The government’s decision follows protests by the small Christian community, which makes up 2.5% of the total population. Muslims deny Jesus’ divinity, as does The Da Vinci Code; however, they hold him and the Blessed Mother in very high esteem. At the end of May, the community had called for a “total ban on a work that offends us all, in the name of respect for all religious symbols preached by Islam.”
The film was also banned June 3 in Andhra Pradesh, the seventh Indian state to decide to forbid its release following a statement issued by the Indian censor board. The board left it up to local governments to decide whether to ban the film or not. However, it obliged Sony — the company that produced and is distributing the film — to insert a notice at the beginning of the film to say “the film is a product of fiction without any historical validity.”
Anti-Abortionist Jailed for Photo Protest
NEW ZEALAND HERALD, June 5 — An English anti-abortion protester was jailed for mailing graphic pictures depicting children killed via abortion to a hospital that performs abortions, the Herald reported.
This is the first time jail time has been imposed on an anti-abortion protester since abortions were legalized in Great Britain in 1968. Edward Atkinson, 74, belongs to the pro-life organization UK Life League. His mailings targeted the Queen Elizabeth Hospital in King’s Lynn, Norfolk. Because of the incidents, the hospital banned Atkinson from all treatment except for life-threatening conditions. He had been on the waiting list for hip-replacement surgery.
The UK Life League recently criticized Diana Vernon, head of a Catholic girls school in Surrey, for providing information on contraception to pupils aged 14 and 15. It also publicized the names of Scottish politicians whom it accused of supporting the “holocaust of legalized terminations.”
James Dowson, president of the organization, said, “We want to put ourselves between the butcher’s knife and the baby.”
Thousands of Pilgrims Make Trek to Uganda
ALLAFRICA, June 5 — Thousands of Catholics from all over Africa made the trip to Uganda to pray at the Martyrs Shrine in Namugongo and attend the St. Charles Lwanga and Uganda Martyrs Day commemoration events June 3, the African news service reported.

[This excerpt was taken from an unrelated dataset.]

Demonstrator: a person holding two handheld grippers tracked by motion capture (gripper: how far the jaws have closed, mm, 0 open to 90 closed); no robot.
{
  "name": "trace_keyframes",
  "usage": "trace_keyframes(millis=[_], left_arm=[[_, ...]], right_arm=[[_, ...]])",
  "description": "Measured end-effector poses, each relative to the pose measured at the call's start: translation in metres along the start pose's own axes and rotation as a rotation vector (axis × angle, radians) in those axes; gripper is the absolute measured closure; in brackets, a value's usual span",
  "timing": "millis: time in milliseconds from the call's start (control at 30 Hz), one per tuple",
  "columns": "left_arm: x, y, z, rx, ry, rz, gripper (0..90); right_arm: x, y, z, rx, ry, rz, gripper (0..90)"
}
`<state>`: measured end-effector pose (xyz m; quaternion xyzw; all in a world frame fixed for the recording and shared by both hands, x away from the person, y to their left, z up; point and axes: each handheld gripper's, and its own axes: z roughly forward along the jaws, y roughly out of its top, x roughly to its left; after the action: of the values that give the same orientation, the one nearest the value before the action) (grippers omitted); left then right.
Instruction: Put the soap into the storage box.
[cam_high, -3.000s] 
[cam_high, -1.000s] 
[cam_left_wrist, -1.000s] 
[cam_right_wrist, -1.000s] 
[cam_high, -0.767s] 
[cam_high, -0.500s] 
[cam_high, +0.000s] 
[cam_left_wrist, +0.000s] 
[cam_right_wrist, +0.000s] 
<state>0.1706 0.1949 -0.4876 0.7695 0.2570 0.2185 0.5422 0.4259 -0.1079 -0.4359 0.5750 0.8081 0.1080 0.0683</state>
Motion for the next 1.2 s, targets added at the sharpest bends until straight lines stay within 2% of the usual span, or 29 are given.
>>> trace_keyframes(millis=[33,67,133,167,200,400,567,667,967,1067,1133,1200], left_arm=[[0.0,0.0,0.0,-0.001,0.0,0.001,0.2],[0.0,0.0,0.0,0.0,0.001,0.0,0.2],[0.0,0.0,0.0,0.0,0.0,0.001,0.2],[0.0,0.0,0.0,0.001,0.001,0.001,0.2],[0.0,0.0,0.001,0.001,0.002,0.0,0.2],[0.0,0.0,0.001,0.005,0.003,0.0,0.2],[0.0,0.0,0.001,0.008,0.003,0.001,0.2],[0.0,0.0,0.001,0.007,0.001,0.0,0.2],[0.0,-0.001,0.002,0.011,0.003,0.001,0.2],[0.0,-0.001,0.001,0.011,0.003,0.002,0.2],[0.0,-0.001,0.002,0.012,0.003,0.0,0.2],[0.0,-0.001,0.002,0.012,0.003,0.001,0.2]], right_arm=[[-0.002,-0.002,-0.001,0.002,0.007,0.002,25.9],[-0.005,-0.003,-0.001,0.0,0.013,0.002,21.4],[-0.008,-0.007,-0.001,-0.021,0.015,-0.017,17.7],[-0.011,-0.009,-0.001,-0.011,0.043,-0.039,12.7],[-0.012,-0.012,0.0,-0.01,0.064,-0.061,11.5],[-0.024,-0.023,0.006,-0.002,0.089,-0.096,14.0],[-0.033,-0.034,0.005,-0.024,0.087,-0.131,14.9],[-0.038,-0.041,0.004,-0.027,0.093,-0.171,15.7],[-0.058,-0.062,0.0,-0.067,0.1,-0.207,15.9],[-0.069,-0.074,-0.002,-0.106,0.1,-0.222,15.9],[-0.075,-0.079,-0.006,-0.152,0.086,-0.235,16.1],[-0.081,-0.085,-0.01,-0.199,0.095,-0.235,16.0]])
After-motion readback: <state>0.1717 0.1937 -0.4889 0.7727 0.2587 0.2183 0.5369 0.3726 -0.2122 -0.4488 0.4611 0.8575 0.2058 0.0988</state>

Archbishop Christopher Pierre, papal nuncio to Uganda, and Cardinal Emmanuel Wamala concelebrated the Mass at the shrine. The government of Uganda was represented by Vice President Gilbert Bukenya and Prime Minister Apollo Nsimbabi.
Between 1885 and 1887, 32 Christians, both Catholic and Protestant, were put to death on the orders of King Kabaka Mwanga of Buganda, after they defied his decree to renounce Christianity. The 22 Catholic martyrs were beatified by Pope Benedict XV in 1920 and canonized by Pope Paul VI on Oct. 18, 1964.